Hacker News new | ask | show | jobs
by anon84598 2249 days ago
Sweden isn't performing a lot of tests for one:

https://www.thelocal.se/20200414/understanding-swedens-figur...

1 comments

Why do they need to perform a lot of tests if their strategy isn't dependent on testing?
If you're not testing a sizeable enough sample of the population, then whatever number of cases you give has to be taken with a rather large helping of salt.

For example, my country's CDC has the official number of confirmed cases in the low hundreds with a dozen deaths, but anyone wise enough knows that between the ridiculously low number of samples tested (less than ten thousand in a population of a couple hundred million), the poor public health infrastructure, the anaemic government response and general public health illiteracy, the real number of cases is easily an order of magnitude or two higher.

Completely agreed. Sweden is worth observing in terms of number of deaths and how overloaded their hospitals get. But their number of cases, like in a lot of countries, is essentially garbage data that can't possibly help our understanding of the situation to consume.
Right, but in planning for a hospital overrun you can't see it coming if you have no idea how many sick you have, if you don't test.

Are you suggesting that as long as your hospitals aren't overrun, inflection rates aren't worth knowing ?

If your hospitals aren't overrun, and you don't expect them to become overrun in the future, improving your estimate of infection rates doesn't seem like a high-leverage activity. The argument for doing a lot of testing is that it enables good contact tracing, which Sweden doesn't seem to be planning to do anymore.
Because if there’s a giant spike of currently asymptomatic carriers, you’d want to know.
If they at least did testing + contact tracing (like NZ) they probably could have saved a tonne of lives even without locking down
Every developed country did testing and contact tracing, even the ones popularly seen as doing nothing. That was why leaders were saying it wouldn't be a problem in February; they didn't expect a magic cure, they expected their testing and contact tracing to handle it.
I definitely want to know. But it seems like Swedish public policy is that the current measures are the strictest sustainable ones, so they're going to maintain them until strict measures are no longer needed. It's not clear that early visibility of a spike would change that.
Given that mortality rate is closely tied to the availability of ventilators, it would be catastrophically short sighted to not react to a spike with strong, short term measures.
This turns out not to be the case. Ventilators don't actually help much with COVID-19. If you end up severe enough to not be able to breathe on your own you're likely to die, and the ventilator only prolongs it. So running out of ventilators won't actually cause many more deaths.

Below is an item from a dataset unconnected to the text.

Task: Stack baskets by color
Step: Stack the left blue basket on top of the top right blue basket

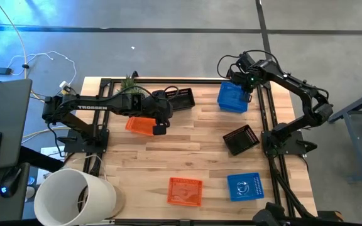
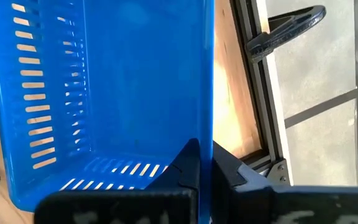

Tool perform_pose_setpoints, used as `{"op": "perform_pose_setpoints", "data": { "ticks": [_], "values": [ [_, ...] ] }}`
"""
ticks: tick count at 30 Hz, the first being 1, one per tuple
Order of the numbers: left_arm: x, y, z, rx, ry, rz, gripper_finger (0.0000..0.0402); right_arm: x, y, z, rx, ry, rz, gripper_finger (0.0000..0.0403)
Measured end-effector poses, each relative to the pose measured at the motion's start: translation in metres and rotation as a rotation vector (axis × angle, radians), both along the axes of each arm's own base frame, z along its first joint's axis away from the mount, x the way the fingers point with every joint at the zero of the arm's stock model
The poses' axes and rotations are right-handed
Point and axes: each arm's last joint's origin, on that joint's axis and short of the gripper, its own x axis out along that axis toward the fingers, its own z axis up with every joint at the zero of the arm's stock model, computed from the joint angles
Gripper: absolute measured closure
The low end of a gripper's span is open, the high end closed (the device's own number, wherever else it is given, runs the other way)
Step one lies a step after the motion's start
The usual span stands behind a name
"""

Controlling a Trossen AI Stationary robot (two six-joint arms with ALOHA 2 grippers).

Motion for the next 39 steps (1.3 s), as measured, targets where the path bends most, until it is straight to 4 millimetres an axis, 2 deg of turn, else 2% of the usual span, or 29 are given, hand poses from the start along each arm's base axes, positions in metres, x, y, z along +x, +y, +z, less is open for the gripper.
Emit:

The way to prevent a lot of deaths is simply to prevent people from catching it at all.

Most recent numbers I've seen are that if you go on a vent, you've got a 70% (San Fransisco) to 90% (New Orleans) chance of dying. Not great.

Anecdotal word from family members working in ERs is that none of them have been on a shift with a successful code run on a covid patient. CPR is low single digits 30-day survival based on Chinese numbers released this week. It was something like (1) patient survived out of 37 attempts.

The question of if the 10-30% of vent survivors would have survived without a vent is fair, but that's a maximum efficacy at this point.

Vents are definitely not the answer everyone thought they would be.

I guess I'm not sure what to say in response to that. Swedish officials simply don't agree that strong short term measures are required to ensure a sufficient number of ventilators.
Every strategy is dependent on testing, because every strategy requires an accurate assessment of sickness rates. If you don't know the extent of the problem, how can you even formulate a plan to fight it?

If by "strategy" you mean herd immunity, Sweden isn't doing that. No one is publicly claiming to be trying that anymore.

You can call it herd immunity or not, and Sweden has indeed picked "not". But their plan is to keep doing what they're currently doing. The Swedish government has no phase 2 where they expect to contain the coronavirus more strongly.